The new Mobile Education Kitchen started its engine—and handed out tasty samples of freshly made quinoa granola—during a May 11 ribbon-cutting ceremony in front of the James Cancer Hospital and Solove Research Institute.
In attendance were Judy and Steve Tuckerman, founders of Celebration for Life, the annual signature event that benefits The James Fund for Life, established by Abigail and Les Wexner. Celebration for Life has raised $18.9 million since 2002 for technologies and equipment for cancer research and patient care at The Ohio State University Comprehensive Cancer Center – James Cancer Hospital and Solove Research Institute (OSUCCC – James).
A $500,000 gift from Celebration for Life enabled the purchase of the Mobile Education Kitchen, which educates the public about nutritional health and wellness. Speaking at the ribbon-cutting ceremony, James Interim CEO William Farrar, MD, noted the importance of focusing on nutrition as it relates to cancer prevention. “This includes directing specific attention to the American Institute for Cancer Research’s nutritional recommendations and demonstrating flavor-filled ways these foods can be prepared.”
It’s an exciting concept that the Tuckermans were eager to get behind. In her remarks during the ceremony, Judy described their enthusiasm for the mobile education concept. “When Steve and I learned of the idea to create a Mobile Education Kitchen to help educate patients and the community on healthy eating and cancer-fighting foods, we were sold,” she says. “We knew this was what we wanted the funds from last year’s Celebration for Life event to go toward.”

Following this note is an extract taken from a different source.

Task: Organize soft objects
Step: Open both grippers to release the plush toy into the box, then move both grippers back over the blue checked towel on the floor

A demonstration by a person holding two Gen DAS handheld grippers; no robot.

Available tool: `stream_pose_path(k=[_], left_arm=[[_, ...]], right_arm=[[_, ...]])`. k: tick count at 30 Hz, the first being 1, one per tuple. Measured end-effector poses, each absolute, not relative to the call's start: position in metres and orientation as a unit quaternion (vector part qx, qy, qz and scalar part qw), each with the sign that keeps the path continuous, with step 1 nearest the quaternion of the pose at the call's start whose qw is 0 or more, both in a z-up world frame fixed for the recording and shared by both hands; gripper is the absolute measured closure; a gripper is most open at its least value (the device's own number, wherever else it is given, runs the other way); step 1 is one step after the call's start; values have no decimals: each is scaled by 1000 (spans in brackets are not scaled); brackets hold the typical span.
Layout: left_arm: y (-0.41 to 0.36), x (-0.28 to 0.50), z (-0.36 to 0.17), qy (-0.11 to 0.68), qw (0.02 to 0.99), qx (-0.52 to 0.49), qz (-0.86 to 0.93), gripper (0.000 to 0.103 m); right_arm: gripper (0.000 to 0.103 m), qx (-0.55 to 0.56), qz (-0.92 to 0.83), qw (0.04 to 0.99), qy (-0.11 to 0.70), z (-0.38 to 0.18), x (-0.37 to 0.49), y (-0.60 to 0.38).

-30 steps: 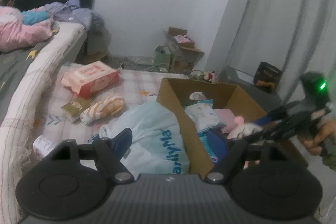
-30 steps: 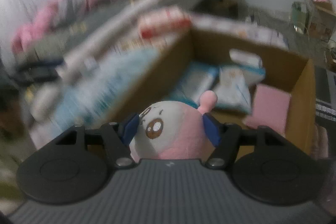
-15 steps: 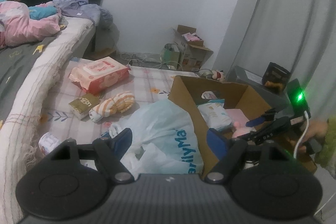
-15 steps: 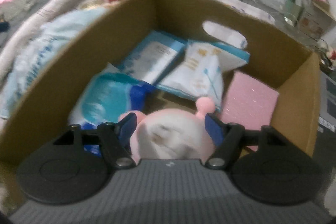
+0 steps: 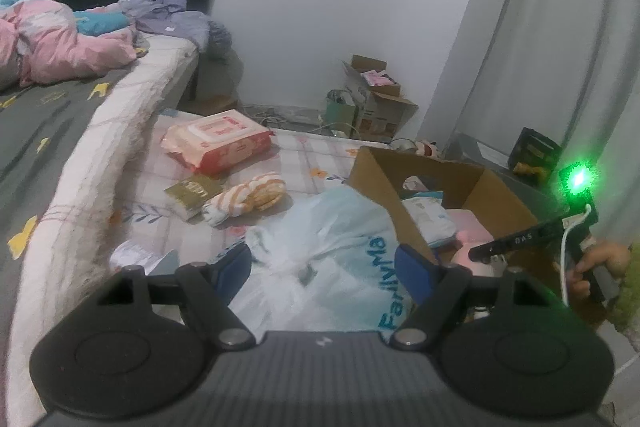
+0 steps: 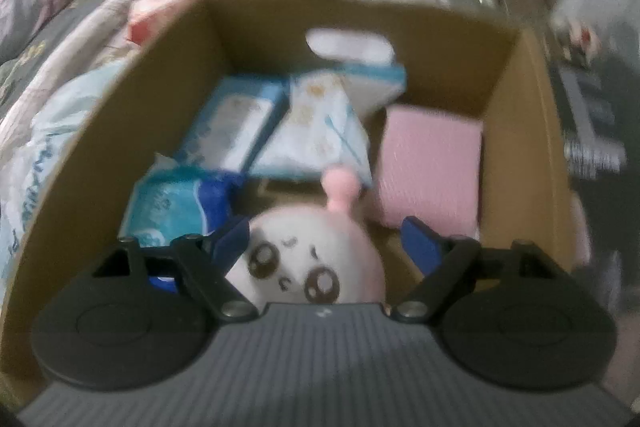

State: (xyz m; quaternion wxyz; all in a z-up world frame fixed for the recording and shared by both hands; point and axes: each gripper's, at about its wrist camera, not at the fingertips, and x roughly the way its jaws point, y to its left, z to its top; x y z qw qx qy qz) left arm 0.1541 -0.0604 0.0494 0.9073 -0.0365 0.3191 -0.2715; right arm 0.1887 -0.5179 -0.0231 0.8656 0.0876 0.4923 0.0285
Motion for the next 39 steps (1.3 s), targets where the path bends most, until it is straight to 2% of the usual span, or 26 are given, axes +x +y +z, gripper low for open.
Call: stream_pose_path(k=[2, 7, 14, 21, 25, 31, 33, 34, 36, 39], left_arm=[[-53, 151, 48, 320, 908, -37, -267, 23], [-34, 141, 43, 325, 911, -41, -250, 22], [-9, 125, 34, 327, 917, -30, -226, 20], [16, 101, 29, 329, 921, 5, -210, 18], [28, 89, 19, 339, 920, 16, -195, 19], [40, 76, -2, 360, 915, 19, -181, 27], [40, 72, -11, 370, 912, 35, -177, 34], [39, 71, -15, 373, 910, 42, -175, 40], [39, 70, -22, 382, 907, 46, -174, 43], [43, 70, -32, 387, 904, 41, -175, 51]], right_arm=[[28, 117, 31, 865, 487, -27, 188, -518], [29, 126, 20, 876, 466, -31, 185, -514], [21, 119, -3, 877, 465, -22, 180, -511], [19, 117, -16, 921, 372, 43, 148, -488], [19, 154, 51, 933, 321, 81, 114, -447], [23, 179, 171, 909, 337, 76, 87, -353], [31, 187, 204, 892, 357, 59, 87, -320], [33, 179, 219, 887, 366, 50, 88, -304], [41, 150, 231, 879, 388, 30, 90, -268], [47, 125, 250, 865, 418, 2, 93, -223]])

Sporting a brightly painted display of tantalizing fresh fruits and vegetables along its sides, the mobile kitchen will be hard to miss at events such as community festivals and other places where the public gathers. A team of chefs and dietitians, as well as Ohio State students completing dietetic internships, will offer cooking demonstrations, food samples and nutrition information.
It’s an important and timely mission, given the frequent breakthroughs in nutritional research and updates to dietary recommendations. As OSUCCC Director Raphael Pollock, MD, PhD, noted during the ribbon-cutting ceremony, Ohio State and the OSUCCC – James have a long history of leading research into cancer preventive foods. “For a number of years our cancer center has researched and published on the cancer-preventive properties of certain foods, such as black raspberries, tomatoes and soy,” he said. “The Mobile Education Kitchen will bring those findings directly to the public.”
Indeed, when it comes to cooking, health and taste do not have to be at odds with each other; ideally they complement one another.
“It’s one thing to tell people how they should eat for optimal health, but teaching them how to cook these foods in a tasty way that results in real diet changes that are sustainable is a very different thing,” says Jim Warner, program director of nutrition services at Ohio State Wexner Medical Center. “That is where change happens.”
This is the change the Tuckermans and Celebration for Life donors hope the mobile kitchen will help to trigger in central Ohio. “We’re incredibly grateful to the Tuckermans and all of those in the community who support Celebration for Life,” says Pollock. “These purchases are so important because they cover community needs that we could not address without philanthropy.”
Harvesting Healthy Habits
Vegetables, fruits and grains are chock-full of phytochemicals, which are naturally occurring chemicals in plants “that may prevent cancer from occurring or from spreading,” says Dena Champion, MS, RD, LD, an outpatient clinical oncology dietitian at the OSUCCC – James.
Phytochemicals stimulate the immune system, block substances that people eat, drink and breathe from becoming carcinogens, reduce inflammation that can lead to cancer, prevent DNA damage and slow the growth rate of cancer cells, according to the American Institute for Cancer Research.